Pull from the data below each line where the word "things" occurs, and copy it.
□ □ □ □
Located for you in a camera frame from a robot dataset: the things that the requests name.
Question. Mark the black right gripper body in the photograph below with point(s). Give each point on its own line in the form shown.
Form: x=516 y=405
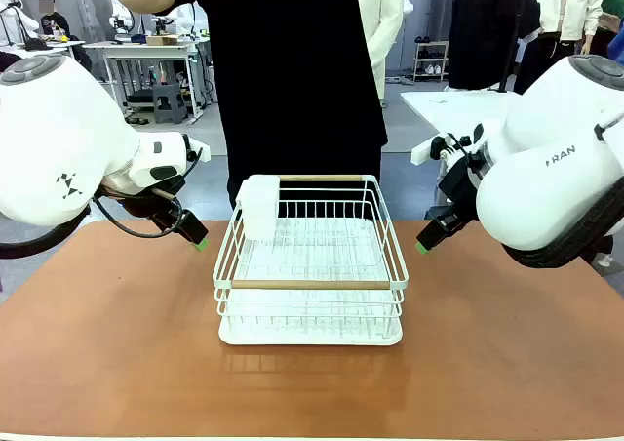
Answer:
x=463 y=192

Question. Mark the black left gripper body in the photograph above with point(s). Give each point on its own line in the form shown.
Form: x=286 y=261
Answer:
x=153 y=206

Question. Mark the white plastic cutlery holder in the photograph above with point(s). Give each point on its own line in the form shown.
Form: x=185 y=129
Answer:
x=261 y=207

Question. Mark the white drip tray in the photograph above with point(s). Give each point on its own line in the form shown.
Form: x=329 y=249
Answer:
x=312 y=339

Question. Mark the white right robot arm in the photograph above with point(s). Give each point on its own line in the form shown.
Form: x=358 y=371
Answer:
x=536 y=192

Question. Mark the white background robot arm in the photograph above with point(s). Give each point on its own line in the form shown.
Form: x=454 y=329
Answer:
x=183 y=19
x=119 y=14

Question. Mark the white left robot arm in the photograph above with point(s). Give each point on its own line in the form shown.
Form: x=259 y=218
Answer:
x=49 y=119

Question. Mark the floor power strip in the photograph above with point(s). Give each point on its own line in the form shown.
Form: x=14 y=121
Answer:
x=136 y=120

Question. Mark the grey step stool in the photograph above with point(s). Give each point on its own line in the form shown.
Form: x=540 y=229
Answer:
x=169 y=102

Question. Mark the white shoe rack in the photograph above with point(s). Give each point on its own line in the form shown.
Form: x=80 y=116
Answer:
x=430 y=63

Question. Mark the white background desk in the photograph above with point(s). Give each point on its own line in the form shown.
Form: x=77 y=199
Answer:
x=141 y=50

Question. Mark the cardboard box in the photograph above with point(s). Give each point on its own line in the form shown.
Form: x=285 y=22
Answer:
x=162 y=40

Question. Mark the black garment on stand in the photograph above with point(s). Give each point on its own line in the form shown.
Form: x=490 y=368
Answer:
x=482 y=26

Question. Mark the white long desk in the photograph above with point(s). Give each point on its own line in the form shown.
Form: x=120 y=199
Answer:
x=53 y=46

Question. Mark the person in black t-shirt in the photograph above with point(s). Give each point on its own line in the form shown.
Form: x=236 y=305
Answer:
x=292 y=70

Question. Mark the seated man in black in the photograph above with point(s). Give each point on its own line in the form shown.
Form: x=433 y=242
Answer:
x=52 y=21

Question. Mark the bystander in cream jacket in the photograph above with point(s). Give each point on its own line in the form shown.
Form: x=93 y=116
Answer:
x=565 y=7

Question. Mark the bystander in green top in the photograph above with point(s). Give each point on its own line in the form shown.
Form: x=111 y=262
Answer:
x=613 y=7

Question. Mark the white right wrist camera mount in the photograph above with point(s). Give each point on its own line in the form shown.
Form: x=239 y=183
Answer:
x=424 y=150

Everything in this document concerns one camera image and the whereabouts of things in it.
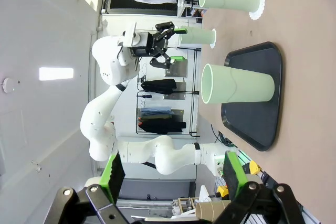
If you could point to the black metal clothes rack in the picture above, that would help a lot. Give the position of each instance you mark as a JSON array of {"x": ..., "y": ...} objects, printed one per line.
[{"x": 196, "y": 72}]

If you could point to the rectangular ceiling light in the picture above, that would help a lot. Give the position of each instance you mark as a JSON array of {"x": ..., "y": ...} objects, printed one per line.
[{"x": 56, "y": 74}]

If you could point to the round white smoke detector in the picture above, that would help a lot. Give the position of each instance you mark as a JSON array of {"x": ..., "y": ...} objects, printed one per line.
[{"x": 8, "y": 85}]

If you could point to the black hanging garment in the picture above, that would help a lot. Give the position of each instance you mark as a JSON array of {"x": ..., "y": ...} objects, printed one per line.
[
  {"x": 157, "y": 86},
  {"x": 160, "y": 127}
]

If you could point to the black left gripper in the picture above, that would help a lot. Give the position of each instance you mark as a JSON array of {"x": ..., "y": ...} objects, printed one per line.
[{"x": 147, "y": 44}]

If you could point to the brown cardboard tube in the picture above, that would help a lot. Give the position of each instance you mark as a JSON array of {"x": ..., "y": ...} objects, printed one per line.
[{"x": 212, "y": 209}]

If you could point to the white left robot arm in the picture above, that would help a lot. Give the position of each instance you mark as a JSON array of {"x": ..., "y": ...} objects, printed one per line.
[{"x": 99, "y": 119}]

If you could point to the blue hanging garment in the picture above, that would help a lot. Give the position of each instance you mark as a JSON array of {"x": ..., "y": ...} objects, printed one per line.
[{"x": 156, "y": 111}]

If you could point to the yellow plastic part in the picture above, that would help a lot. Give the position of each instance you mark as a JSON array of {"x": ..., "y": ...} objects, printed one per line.
[{"x": 253, "y": 167}]

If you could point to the black plastic serving tray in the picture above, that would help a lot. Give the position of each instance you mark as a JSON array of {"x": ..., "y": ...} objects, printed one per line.
[{"x": 252, "y": 129}]

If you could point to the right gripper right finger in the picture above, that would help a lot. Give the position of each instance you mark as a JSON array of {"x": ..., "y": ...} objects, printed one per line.
[{"x": 233, "y": 176}]

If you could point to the white scalloped paper coaster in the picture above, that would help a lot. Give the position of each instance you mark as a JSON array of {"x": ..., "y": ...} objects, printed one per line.
[
  {"x": 258, "y": 11},
  {"x": 213, "y": 46}
]

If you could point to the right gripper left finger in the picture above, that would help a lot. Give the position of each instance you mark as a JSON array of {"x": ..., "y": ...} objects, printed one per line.
[{"x": 113, "y": 179}]

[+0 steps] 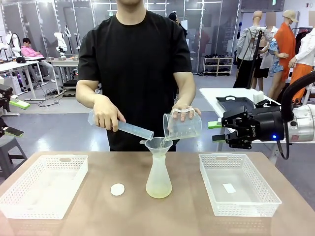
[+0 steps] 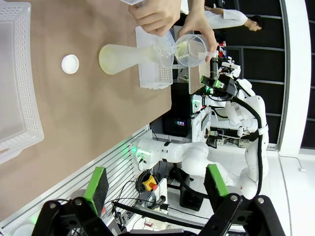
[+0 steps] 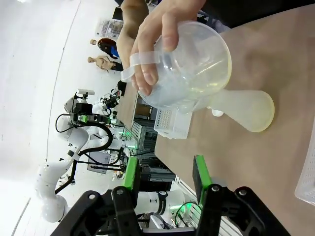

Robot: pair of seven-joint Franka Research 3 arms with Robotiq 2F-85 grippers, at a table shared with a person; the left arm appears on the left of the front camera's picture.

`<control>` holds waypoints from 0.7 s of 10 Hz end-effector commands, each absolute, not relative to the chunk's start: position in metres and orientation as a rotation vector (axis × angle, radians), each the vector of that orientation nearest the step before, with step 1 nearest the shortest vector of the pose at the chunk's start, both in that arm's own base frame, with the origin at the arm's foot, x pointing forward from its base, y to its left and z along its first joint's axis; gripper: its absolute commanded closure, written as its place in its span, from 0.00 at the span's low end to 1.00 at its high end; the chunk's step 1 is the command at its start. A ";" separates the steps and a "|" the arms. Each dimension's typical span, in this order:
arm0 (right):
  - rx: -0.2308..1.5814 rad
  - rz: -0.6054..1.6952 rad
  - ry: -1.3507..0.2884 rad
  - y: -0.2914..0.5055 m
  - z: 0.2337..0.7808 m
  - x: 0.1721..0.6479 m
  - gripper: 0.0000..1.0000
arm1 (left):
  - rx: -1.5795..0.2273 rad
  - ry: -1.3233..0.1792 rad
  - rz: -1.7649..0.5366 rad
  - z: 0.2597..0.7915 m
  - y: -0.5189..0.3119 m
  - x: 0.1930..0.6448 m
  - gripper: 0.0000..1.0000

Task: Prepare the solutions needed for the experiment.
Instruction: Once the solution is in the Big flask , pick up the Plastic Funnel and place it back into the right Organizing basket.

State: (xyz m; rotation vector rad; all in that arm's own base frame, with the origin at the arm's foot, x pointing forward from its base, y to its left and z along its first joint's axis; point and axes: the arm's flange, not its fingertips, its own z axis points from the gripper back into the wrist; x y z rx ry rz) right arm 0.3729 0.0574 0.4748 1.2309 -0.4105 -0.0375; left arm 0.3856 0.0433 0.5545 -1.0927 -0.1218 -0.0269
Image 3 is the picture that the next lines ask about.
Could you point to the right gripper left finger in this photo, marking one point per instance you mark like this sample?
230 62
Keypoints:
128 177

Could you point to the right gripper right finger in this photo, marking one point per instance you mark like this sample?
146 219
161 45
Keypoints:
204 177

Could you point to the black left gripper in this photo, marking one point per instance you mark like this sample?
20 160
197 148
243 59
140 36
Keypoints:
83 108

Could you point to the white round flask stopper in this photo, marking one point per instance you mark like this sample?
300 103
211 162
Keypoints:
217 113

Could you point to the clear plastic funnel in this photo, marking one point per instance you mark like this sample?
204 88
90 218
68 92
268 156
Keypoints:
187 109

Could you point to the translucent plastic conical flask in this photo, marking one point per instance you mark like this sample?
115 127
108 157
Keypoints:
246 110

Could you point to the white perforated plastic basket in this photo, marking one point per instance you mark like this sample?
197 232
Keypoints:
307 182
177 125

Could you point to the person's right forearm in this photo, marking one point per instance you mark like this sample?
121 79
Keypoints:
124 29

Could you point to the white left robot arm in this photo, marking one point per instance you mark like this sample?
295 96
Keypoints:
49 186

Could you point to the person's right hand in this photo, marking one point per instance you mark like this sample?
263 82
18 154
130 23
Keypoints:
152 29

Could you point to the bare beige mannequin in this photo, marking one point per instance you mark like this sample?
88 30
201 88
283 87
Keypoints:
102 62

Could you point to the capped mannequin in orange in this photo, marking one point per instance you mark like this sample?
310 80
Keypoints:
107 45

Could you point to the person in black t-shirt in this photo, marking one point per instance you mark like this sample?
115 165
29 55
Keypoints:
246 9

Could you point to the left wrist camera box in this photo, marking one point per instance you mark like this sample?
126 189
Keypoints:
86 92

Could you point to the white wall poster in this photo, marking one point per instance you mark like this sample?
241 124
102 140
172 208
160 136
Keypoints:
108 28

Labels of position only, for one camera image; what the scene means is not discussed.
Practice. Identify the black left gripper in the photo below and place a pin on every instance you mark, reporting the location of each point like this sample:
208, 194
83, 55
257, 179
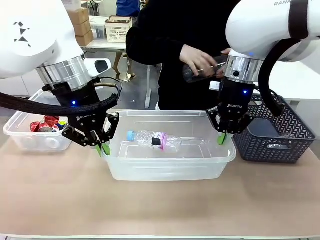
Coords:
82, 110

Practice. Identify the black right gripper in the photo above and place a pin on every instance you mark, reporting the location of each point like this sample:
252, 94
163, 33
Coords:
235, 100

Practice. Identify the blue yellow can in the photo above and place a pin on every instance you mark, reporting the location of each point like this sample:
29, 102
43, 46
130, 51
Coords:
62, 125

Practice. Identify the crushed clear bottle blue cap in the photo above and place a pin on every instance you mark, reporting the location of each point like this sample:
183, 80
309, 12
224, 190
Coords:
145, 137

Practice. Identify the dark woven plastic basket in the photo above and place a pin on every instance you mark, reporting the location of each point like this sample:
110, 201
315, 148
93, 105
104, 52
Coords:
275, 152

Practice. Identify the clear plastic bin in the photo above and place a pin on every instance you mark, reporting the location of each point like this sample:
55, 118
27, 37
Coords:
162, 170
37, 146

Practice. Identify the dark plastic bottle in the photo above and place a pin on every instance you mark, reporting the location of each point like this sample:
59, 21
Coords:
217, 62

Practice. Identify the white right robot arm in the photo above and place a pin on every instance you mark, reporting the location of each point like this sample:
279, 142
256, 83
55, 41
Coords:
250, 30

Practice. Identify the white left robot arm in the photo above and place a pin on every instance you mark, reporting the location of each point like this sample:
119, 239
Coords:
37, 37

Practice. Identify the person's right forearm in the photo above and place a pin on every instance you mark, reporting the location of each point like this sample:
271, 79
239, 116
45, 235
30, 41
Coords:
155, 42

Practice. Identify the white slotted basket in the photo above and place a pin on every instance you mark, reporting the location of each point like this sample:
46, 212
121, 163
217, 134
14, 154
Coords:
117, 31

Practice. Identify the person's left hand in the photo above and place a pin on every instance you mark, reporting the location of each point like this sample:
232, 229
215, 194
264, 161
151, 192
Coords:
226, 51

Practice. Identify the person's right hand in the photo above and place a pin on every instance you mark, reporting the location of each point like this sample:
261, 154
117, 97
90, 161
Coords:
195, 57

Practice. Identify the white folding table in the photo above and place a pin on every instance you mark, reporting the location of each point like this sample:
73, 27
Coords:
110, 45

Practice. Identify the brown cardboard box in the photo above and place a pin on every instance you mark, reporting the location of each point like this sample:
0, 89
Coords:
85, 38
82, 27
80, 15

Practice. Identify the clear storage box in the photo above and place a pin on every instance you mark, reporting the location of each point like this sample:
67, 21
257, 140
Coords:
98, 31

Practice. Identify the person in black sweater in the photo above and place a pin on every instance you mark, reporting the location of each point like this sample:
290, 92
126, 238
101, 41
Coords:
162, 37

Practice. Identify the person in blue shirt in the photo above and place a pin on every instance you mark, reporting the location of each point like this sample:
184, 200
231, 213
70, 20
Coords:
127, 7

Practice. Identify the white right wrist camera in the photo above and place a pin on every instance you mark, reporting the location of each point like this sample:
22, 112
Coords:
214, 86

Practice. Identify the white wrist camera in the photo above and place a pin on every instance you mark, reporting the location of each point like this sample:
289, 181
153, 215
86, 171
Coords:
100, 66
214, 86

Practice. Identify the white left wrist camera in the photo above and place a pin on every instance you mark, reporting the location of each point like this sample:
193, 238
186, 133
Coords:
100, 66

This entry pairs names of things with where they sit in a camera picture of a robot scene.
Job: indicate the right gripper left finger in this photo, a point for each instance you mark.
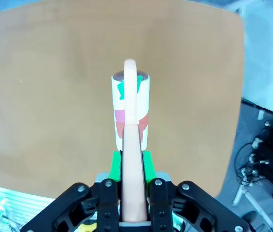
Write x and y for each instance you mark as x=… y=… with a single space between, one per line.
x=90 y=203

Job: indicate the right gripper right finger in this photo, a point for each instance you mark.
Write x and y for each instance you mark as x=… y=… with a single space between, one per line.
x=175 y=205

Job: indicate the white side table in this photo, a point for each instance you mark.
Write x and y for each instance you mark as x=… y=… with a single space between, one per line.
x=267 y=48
□ □ □ □
* **Exercise result**
Located for you in a camera frame from a robot dataset: the things that the requests name.
Everything in this document concerns one camera image and the whereabouts of things in it.
This entry pairs names of things with where they sit in a camera picture of a robot scene.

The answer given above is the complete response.